16. Learned senior advocate Mr. Desai submits that the
applicant, behind the back of the complainant, reached Dubai
and changed the mobile number of the complainant on which
the complainant was receiving the OTPs. However, as per the
U.A.E. banking law, while replacing the existing mobile number
for OTP purpose to a new number, the Bank must send a
confirmation OTP to the existing number, however, in the
present case, the complainant has not received any message
from the Bank. He further submits that then the complainant
himself went to Dubai on 01.02.2025 and approached the Bank
so as to stop such irregularities.
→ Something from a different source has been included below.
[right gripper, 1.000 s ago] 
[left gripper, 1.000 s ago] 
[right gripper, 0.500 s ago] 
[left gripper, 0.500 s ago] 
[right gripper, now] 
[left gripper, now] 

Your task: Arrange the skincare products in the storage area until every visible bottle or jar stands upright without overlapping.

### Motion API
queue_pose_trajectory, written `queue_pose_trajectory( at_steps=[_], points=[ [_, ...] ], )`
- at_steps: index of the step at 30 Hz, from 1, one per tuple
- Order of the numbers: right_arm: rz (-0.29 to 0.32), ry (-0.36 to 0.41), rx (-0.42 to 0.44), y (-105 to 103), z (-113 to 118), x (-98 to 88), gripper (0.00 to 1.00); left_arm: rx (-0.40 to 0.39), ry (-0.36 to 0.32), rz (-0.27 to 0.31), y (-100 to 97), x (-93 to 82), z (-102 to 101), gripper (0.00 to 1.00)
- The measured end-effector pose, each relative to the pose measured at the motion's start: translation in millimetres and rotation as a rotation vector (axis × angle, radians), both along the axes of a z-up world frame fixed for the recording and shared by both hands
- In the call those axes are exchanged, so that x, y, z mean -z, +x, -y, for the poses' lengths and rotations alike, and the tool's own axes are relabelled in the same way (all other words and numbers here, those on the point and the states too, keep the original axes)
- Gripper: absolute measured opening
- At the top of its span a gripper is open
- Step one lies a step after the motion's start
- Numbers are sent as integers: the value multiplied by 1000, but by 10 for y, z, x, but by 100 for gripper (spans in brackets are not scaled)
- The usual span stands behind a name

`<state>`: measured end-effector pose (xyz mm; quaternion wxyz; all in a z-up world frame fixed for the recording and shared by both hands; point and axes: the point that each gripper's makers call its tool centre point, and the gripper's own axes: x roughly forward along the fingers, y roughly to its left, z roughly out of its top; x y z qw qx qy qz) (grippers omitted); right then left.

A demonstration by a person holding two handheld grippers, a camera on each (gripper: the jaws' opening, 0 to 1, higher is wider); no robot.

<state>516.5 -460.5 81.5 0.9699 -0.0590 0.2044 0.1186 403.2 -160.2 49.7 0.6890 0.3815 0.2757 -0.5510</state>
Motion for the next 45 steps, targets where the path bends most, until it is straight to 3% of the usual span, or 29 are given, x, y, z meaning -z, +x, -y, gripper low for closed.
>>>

The complainant also tried to
meet the applicant, however, the same was in vain. The
complainant also got the account in Dubai freezed to stop the
fraudulent transaction of AED 1,53,00,000/-, however, despite
such efforts being made by the complainant, the applicant got
the amount of AED 1,53,00,000/- (INR 36 Crores) transferred in
the Bank Account of its sister concern Company, namely, Vimla
Fuels & Metals Ltd. by different transactions through their local
group companies’ bank accounts. Learned senior advocate Mr.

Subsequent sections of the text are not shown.